Playwright Alfred Uhry and actresses Dana Ivey and Jessica Hecht reminisced about putting on The Last Night of Ballyhoo. Hecht and Ivey performed a short segment from the first scene of the play. Steve Guttenberg recalled stepping into the production of Craig Lucas' Prelude to a Kiss. Also representing the cast of Kiss was actress Debra Monk, whose first Broadway play it was. Monk recollected co-star Barnard Hughes standing in the middle of the Hayes stage one afternoon looking out at the house and rhetorically asking, "Aren't we lucky?"

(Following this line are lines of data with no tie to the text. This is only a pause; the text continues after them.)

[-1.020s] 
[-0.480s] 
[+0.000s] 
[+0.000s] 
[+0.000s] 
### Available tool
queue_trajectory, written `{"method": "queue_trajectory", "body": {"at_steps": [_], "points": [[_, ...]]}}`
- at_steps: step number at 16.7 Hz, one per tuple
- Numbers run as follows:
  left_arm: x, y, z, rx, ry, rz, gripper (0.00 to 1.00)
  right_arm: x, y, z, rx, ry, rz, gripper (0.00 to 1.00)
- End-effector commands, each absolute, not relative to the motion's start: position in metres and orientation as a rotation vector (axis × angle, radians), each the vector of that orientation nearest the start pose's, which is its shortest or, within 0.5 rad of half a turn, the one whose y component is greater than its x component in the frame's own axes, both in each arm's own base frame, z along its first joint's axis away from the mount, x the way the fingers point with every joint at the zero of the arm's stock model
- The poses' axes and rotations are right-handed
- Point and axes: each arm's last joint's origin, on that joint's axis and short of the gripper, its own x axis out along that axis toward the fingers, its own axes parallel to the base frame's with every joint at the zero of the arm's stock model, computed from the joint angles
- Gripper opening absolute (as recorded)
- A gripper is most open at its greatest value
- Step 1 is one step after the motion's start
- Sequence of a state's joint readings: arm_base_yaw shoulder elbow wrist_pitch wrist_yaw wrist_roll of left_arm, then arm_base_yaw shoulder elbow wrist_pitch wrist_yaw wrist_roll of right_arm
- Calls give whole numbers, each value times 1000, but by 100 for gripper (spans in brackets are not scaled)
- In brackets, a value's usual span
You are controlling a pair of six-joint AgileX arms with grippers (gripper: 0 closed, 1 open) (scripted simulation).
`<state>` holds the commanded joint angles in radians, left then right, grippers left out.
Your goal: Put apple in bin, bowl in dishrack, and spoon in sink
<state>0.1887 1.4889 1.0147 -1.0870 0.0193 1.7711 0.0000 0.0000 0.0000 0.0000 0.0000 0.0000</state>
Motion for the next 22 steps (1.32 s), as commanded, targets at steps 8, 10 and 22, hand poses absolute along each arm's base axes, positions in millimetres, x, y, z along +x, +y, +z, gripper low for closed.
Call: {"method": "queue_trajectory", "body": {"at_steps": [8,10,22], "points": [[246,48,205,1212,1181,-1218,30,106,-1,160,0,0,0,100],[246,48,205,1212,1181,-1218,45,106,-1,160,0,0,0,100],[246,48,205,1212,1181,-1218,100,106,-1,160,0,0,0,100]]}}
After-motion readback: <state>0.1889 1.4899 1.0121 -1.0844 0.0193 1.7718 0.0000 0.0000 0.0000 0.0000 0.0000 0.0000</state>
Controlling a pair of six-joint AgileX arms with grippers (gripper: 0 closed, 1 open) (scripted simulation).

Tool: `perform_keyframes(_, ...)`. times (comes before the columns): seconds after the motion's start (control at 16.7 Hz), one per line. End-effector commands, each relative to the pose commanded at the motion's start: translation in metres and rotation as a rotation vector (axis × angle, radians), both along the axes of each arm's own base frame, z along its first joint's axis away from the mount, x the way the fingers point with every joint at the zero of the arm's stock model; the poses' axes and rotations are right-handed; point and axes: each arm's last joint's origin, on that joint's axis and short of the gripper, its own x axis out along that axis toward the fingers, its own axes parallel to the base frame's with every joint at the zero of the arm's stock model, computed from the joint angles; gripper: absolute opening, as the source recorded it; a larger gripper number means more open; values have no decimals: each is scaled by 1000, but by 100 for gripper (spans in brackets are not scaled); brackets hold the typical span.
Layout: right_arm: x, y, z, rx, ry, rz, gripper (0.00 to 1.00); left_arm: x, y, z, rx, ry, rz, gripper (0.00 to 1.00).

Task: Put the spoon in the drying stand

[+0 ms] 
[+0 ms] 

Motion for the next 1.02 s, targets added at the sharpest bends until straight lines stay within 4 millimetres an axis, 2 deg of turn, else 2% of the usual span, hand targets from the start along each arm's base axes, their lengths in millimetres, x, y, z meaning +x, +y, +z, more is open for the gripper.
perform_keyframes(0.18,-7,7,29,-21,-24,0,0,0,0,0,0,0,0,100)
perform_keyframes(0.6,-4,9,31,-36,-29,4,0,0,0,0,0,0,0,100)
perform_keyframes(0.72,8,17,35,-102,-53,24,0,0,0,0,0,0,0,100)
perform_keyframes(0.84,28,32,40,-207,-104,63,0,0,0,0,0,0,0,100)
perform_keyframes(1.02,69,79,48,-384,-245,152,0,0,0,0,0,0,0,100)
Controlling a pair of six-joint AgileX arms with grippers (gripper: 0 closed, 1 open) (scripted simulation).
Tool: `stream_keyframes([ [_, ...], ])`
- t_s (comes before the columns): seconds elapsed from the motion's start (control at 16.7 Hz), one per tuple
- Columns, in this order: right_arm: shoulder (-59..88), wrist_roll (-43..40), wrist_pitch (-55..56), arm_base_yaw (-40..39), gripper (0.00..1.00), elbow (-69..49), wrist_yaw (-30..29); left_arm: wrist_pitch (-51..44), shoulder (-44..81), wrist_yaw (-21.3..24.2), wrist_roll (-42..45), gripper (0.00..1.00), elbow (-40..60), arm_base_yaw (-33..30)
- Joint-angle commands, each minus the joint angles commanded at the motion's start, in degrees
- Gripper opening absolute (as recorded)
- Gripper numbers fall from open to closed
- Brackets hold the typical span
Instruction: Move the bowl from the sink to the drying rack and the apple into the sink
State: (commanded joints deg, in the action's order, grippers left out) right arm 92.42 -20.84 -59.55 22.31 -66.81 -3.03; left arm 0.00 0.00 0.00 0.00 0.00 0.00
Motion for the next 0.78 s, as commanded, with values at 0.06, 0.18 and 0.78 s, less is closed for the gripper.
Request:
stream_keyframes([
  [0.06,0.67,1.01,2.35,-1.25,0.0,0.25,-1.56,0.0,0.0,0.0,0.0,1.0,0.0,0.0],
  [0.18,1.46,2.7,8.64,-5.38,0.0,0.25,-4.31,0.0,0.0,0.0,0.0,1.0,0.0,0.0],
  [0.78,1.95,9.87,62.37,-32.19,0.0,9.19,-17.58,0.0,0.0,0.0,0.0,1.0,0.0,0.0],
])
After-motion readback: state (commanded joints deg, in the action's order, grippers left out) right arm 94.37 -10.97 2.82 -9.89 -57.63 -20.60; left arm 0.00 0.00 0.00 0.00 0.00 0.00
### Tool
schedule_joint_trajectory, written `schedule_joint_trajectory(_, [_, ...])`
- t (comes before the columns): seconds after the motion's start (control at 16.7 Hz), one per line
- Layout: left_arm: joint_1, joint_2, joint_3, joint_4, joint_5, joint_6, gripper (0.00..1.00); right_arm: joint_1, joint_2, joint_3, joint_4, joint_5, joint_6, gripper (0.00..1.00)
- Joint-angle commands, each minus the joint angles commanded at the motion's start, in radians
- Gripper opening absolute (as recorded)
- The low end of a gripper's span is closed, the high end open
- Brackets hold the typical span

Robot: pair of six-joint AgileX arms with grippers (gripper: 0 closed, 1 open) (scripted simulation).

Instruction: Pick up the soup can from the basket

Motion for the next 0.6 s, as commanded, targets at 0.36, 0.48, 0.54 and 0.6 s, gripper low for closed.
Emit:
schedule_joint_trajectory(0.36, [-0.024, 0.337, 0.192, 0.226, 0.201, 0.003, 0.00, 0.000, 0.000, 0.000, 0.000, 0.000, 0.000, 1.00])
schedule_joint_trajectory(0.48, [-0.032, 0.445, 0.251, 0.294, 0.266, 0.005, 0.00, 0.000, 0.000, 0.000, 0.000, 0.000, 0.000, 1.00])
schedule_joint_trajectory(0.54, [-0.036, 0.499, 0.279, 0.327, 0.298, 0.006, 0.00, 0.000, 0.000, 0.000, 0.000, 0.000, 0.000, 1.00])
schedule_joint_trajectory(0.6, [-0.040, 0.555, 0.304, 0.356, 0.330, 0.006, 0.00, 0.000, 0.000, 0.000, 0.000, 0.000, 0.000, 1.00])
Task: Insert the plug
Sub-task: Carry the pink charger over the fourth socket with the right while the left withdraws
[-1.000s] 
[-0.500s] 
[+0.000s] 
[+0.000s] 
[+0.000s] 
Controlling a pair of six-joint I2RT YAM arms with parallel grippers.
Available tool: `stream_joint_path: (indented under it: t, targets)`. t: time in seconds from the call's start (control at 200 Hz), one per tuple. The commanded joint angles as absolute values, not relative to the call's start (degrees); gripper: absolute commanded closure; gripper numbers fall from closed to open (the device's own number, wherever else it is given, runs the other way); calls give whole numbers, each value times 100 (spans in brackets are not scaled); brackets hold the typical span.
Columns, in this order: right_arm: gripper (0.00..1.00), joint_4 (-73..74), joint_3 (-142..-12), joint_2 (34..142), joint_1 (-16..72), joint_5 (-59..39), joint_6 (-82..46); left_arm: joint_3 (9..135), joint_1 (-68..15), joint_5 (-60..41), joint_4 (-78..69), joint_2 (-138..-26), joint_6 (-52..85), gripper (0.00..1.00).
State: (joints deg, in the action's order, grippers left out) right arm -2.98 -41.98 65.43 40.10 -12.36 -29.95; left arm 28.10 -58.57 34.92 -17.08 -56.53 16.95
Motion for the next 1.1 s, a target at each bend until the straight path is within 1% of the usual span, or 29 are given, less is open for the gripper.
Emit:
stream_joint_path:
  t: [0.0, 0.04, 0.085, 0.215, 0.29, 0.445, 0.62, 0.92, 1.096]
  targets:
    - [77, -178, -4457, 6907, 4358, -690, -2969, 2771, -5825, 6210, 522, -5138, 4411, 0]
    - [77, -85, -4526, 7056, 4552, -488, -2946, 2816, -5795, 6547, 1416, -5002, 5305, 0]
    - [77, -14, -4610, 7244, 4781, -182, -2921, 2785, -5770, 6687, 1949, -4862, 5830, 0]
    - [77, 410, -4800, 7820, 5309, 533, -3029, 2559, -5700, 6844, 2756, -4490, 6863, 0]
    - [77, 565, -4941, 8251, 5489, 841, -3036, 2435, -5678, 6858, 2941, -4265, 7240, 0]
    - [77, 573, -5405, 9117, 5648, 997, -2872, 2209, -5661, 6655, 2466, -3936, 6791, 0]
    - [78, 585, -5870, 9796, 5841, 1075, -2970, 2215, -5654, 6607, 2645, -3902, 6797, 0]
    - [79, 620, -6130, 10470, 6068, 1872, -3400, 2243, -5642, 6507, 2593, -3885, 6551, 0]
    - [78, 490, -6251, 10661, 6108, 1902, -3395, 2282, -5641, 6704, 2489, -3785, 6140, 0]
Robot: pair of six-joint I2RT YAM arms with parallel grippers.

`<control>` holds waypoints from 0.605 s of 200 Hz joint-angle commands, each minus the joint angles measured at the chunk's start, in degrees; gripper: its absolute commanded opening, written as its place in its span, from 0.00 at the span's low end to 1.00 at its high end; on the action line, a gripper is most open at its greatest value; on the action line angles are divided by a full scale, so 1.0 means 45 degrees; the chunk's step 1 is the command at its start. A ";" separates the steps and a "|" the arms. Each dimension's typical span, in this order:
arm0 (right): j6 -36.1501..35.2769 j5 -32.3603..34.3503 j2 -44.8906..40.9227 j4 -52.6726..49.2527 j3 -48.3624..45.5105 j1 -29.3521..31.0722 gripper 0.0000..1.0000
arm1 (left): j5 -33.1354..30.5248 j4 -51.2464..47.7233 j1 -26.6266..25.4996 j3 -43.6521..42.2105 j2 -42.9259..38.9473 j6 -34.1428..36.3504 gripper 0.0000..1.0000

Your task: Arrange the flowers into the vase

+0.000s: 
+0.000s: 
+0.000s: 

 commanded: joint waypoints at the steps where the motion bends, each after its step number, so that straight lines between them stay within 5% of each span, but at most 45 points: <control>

Playwright-composer Rupert Holmes recalled the experience of staging his one-man play about George Burns, Say Goodnight, Gracie, and how he liked to imaging that Burns, who lived a long life, probably visited the theatre where, years later, his life was depicted. Jay Johnson, the ventriloquist and star of Jay Johnson: The Two and Only, told of his experience seeing what he came to regard as a theatre ghost during one performance. (No one believed him.) "The theatre's exactly how I remembered it, except the seats were blue, and now they're red — and filled," he quipped. "It's hard to believe this building is 100 years old. Until you go down and flush the toilets. Then you know."

Debra Monk
photo by Joseph Marzullo/WENN
Jonathan Hadary, a star of two long-running Hayes shows, Gemini and Torch Song, recalled an earlier event at the theatre, when the name was changed from Little Theatre to Helen Hayes. Hayes herself was at the event. "She said," recalled Hadary, "that she hadn't shed any tears when the Helen Hayes theatre was torn down. But she added that she had been taught that tears were for the stage and the bathroom. And she had shed many tears in the bathroom."

Alison Fraser talked about her career-making turn in the musical Romance/Romance. Mandy Patinkin remembered bringing his solo show Dress Casual to the theatre. Sarah Jones, in her remarks, revived two characters from her solo show Bridge and Tunnel. Kevin Chamberlin recalled the nerve-wracking experience of, as a closeted gay young man, seeing Torch Song in the theatre with his mother. Years later he appeared in drag on its stage as one of the stars of Dirty Blonde. "I'd come a long way," he laughed. Appearing last were the bookwriter and three of the stars of the musical Xanadu: Douglas Carter Beane, Jackie Hoffman, Mary Testa and Kerry Butler.

Actors being actors — always looking for work — more than a couple of the speakers called out from the stage to Markinson. "I'd love to come back!" they said.

Second Stage Theatre, the nonprofit Off-Broadway company devoted to contemporary American theatre, continues raising money toward making the Hayes its Broadway home; it will also continue producing at its two Off-Broadway venues. Second Stage did not have a presence on stage at the Hayes centennial event, which was, after all, a chance to look backward before moving forward.